(What is expected): Reproduce, with no changes, the line where "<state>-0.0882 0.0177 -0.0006" appears and every subsequent line of the listing, the last one included.

※ ※ ※

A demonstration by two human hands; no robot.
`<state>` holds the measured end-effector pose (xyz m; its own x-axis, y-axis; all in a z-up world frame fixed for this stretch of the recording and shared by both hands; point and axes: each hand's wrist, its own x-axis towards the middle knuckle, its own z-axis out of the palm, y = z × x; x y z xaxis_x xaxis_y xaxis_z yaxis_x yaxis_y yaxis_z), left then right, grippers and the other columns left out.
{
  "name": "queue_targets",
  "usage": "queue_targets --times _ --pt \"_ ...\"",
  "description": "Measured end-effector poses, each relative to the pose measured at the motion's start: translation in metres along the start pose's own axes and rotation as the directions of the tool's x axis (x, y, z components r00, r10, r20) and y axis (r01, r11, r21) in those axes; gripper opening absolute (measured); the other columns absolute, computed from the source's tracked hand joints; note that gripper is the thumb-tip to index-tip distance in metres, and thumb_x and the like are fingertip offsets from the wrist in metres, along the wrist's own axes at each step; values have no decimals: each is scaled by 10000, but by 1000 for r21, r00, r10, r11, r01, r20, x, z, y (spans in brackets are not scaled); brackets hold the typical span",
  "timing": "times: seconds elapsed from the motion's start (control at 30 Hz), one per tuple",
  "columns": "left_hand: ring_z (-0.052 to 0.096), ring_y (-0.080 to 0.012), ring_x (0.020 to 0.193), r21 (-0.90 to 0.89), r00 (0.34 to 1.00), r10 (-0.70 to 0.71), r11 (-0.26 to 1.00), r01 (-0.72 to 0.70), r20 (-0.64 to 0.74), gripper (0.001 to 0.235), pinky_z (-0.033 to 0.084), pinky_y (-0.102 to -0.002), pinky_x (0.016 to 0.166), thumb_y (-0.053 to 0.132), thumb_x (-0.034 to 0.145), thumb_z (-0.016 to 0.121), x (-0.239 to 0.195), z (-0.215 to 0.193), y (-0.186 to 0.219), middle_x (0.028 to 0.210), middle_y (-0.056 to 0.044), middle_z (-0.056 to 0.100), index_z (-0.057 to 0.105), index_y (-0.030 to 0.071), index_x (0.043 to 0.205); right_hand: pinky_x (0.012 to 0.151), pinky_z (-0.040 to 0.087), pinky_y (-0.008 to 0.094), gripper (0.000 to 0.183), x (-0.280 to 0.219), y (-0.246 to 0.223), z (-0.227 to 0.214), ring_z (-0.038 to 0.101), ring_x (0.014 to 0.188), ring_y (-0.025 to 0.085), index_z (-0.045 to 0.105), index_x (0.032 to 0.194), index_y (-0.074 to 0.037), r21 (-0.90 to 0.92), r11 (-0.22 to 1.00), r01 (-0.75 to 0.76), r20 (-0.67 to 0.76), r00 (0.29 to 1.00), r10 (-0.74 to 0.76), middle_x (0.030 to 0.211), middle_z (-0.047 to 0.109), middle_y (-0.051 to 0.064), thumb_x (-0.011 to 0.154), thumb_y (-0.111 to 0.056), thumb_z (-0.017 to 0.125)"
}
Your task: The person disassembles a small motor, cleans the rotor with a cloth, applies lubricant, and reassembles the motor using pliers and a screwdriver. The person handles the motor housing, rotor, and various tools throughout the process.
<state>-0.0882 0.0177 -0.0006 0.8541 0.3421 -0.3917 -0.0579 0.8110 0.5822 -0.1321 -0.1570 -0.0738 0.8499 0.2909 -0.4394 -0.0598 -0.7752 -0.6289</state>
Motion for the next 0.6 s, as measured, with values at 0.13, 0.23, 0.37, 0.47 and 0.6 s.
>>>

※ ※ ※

(Answer to this task):
<state>-0.0882 0.0177 -0.0006 0.8541 0.3421 -0.3917 -0.0579 0.8110 0.5822 -0.1321 -0.1570 -0.0738 0.8499 0.2909 -0.4394 -0.0598 -0.7752 -0.6289</state>
Motion for the next 0.6 s, as measured, with values at 0.13, 0.23, 0.37, 0.47 and 0.6 s.
>>>

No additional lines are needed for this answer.